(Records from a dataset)

● ● ●

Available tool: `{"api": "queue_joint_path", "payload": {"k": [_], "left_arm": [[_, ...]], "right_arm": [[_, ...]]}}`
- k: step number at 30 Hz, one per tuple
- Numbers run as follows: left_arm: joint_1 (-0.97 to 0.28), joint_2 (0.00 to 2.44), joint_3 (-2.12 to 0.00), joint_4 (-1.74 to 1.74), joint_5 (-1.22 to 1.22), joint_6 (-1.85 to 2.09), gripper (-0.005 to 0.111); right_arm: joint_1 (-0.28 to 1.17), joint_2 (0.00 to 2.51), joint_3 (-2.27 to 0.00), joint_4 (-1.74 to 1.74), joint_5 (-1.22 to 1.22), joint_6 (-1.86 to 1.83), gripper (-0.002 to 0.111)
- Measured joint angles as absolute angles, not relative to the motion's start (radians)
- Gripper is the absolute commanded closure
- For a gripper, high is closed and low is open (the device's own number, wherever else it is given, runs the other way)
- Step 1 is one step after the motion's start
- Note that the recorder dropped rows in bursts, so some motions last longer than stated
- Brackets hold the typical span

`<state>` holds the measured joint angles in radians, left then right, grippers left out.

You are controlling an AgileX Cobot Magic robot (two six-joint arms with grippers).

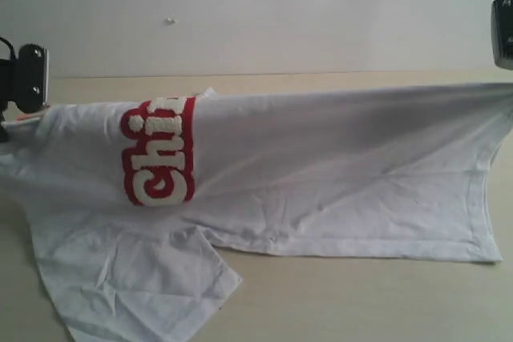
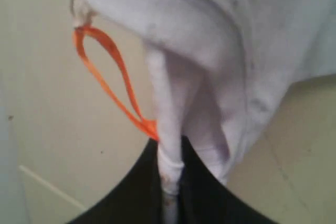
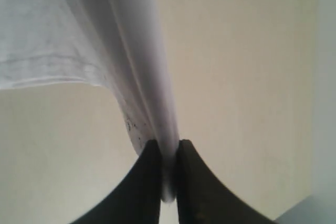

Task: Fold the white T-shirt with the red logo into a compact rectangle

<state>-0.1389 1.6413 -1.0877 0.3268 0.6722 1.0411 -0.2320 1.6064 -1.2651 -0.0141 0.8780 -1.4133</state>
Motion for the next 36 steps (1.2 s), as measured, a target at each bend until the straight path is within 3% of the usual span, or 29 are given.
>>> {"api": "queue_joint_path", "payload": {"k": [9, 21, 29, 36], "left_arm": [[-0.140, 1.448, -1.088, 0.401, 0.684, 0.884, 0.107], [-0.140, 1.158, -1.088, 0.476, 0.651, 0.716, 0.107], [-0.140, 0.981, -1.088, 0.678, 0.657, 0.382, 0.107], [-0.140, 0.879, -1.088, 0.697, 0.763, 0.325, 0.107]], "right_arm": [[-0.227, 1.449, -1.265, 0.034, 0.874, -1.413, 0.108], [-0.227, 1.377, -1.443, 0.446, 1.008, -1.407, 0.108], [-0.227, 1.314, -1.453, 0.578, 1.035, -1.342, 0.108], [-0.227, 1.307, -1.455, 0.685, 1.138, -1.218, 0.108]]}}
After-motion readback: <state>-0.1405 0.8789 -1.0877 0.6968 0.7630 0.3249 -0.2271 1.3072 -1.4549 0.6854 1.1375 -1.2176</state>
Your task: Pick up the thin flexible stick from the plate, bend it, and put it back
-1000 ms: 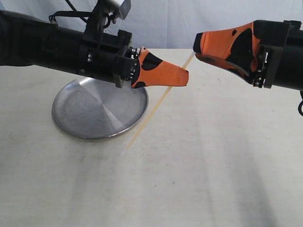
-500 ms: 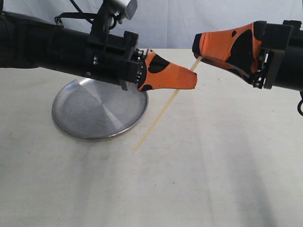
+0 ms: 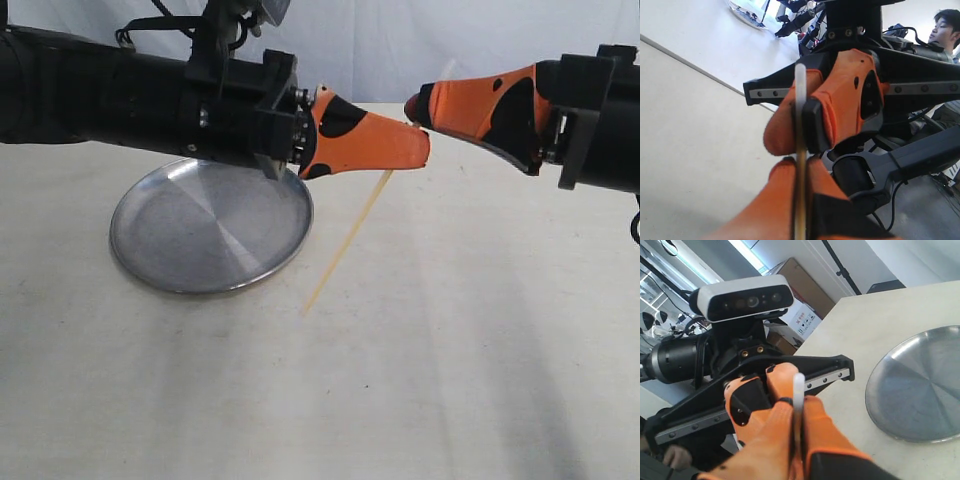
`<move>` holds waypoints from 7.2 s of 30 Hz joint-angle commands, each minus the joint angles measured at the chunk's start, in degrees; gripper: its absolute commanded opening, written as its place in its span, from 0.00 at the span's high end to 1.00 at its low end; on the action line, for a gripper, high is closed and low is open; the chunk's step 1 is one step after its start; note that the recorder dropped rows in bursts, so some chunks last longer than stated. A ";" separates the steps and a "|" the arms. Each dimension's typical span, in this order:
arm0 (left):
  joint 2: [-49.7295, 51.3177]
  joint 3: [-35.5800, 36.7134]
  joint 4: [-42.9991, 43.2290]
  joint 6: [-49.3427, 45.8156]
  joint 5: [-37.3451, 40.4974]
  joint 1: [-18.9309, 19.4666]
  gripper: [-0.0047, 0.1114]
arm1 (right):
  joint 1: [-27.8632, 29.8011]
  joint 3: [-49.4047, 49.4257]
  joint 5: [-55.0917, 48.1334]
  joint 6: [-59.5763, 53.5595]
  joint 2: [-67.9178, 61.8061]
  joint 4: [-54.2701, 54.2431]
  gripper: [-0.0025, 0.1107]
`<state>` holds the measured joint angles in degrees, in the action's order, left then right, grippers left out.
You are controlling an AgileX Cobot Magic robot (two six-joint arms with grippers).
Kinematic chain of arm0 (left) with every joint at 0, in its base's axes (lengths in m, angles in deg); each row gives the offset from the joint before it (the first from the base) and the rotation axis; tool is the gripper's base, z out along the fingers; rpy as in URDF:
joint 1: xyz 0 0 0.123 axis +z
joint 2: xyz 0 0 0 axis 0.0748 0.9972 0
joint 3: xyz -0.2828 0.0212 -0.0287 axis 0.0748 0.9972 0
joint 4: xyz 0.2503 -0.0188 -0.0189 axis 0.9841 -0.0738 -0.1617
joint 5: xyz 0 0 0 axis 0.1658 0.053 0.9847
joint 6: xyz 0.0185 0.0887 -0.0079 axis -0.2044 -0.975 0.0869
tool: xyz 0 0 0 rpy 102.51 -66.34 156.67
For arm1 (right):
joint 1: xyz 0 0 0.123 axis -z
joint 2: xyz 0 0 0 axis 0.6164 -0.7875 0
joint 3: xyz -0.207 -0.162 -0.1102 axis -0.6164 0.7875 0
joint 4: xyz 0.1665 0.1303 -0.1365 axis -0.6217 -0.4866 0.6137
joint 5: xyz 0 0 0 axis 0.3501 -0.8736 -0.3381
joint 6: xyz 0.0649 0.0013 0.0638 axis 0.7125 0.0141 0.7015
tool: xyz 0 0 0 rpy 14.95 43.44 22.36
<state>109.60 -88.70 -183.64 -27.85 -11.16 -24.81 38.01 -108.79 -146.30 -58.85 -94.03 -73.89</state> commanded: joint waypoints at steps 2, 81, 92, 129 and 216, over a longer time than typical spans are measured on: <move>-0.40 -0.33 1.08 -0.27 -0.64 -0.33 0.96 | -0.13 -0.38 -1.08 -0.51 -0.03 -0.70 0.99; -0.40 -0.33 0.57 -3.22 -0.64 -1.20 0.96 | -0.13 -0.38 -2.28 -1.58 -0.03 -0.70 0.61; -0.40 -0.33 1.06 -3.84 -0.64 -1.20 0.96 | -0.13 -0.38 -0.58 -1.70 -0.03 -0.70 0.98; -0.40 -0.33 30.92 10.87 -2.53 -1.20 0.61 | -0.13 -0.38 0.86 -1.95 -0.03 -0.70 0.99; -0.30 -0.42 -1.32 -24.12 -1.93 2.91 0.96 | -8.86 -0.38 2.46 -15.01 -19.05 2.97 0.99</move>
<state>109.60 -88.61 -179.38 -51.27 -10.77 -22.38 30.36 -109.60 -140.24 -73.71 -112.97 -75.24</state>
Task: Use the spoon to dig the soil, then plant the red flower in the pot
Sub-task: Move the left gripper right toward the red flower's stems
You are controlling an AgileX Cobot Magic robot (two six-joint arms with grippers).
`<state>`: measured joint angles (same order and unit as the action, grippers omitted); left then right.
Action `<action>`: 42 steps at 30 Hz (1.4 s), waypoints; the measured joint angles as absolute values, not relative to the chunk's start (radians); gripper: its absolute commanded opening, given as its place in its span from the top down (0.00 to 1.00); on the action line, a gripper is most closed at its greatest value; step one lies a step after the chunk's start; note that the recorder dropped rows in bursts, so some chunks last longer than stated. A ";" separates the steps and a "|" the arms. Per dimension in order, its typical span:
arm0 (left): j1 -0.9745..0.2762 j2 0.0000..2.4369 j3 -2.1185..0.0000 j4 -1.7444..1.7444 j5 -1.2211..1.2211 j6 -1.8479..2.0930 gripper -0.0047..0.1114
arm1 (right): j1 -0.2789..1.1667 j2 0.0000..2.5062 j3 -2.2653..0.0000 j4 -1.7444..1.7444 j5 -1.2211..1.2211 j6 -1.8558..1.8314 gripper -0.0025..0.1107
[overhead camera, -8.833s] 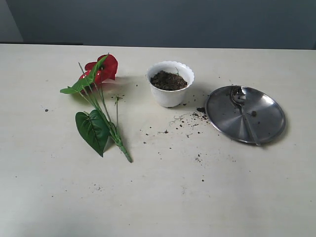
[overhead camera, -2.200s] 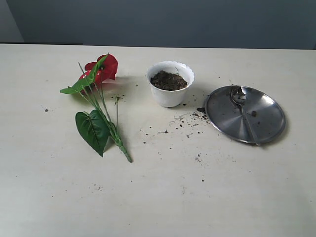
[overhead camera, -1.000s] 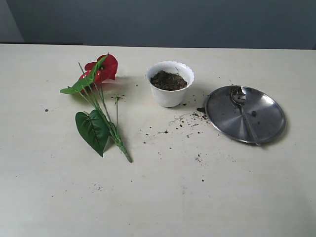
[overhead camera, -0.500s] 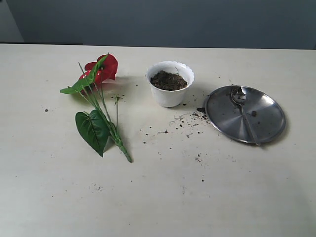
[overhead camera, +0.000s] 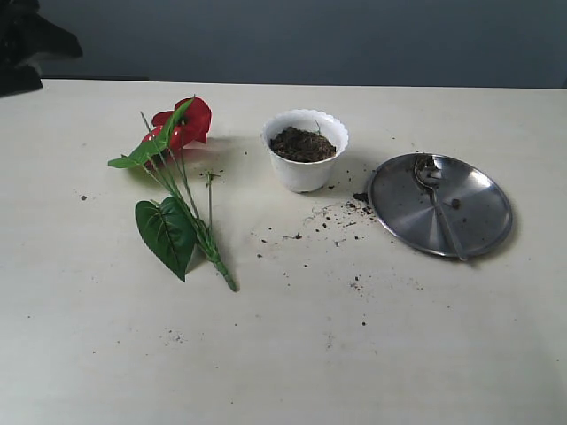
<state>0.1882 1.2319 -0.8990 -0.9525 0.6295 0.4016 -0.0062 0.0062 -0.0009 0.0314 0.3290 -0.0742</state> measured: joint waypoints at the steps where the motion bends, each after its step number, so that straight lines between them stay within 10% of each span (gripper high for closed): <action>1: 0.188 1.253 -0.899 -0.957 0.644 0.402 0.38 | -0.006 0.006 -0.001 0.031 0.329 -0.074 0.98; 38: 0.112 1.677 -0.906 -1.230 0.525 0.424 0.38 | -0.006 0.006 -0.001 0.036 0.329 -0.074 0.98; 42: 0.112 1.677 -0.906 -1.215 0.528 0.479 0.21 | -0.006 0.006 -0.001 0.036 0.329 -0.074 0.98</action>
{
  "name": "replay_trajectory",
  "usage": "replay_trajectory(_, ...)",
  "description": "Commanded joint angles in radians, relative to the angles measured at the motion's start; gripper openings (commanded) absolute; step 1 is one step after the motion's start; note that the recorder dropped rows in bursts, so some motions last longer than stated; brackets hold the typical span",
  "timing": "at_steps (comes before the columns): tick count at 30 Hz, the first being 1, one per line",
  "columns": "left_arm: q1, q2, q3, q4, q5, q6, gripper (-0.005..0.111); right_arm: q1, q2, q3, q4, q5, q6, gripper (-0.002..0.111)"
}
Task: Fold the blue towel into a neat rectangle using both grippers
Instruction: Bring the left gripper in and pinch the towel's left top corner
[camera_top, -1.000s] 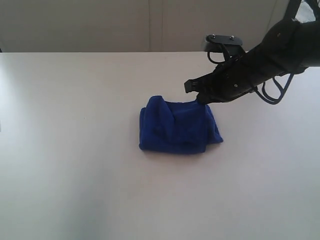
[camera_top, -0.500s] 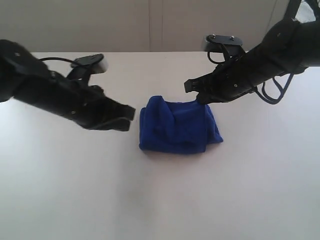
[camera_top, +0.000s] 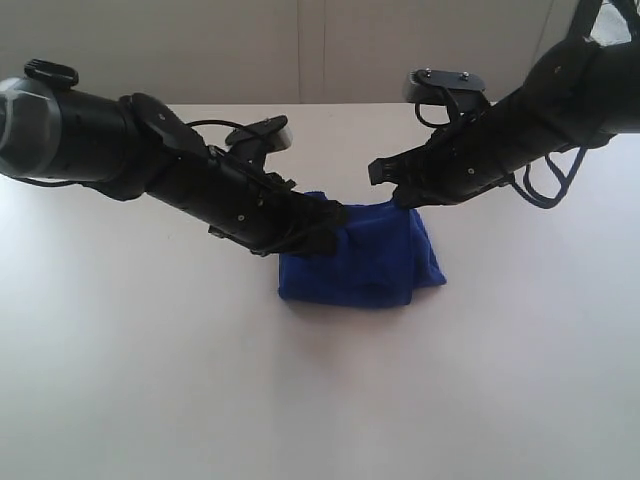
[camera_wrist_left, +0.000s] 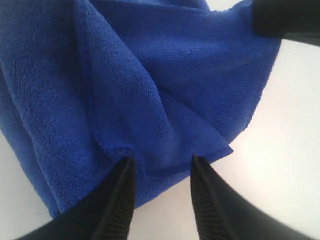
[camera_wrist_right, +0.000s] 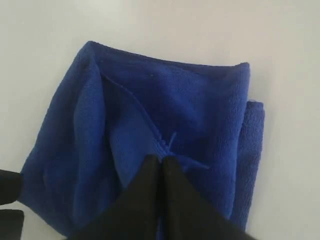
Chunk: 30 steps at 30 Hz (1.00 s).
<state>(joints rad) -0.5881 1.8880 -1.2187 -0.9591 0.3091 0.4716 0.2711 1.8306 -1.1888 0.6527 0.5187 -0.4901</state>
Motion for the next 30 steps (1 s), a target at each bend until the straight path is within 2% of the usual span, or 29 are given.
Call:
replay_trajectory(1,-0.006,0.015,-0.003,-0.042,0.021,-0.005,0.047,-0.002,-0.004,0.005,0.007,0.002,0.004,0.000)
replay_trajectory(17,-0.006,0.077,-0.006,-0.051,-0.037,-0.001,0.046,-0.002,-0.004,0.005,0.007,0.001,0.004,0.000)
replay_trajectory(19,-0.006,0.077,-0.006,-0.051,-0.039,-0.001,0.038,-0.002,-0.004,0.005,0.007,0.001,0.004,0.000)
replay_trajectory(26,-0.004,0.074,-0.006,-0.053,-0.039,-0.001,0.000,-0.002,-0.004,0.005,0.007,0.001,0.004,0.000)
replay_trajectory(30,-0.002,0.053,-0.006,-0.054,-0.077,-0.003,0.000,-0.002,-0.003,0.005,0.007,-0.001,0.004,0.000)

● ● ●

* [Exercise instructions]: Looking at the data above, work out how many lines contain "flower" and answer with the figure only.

* [Result of this task]: 2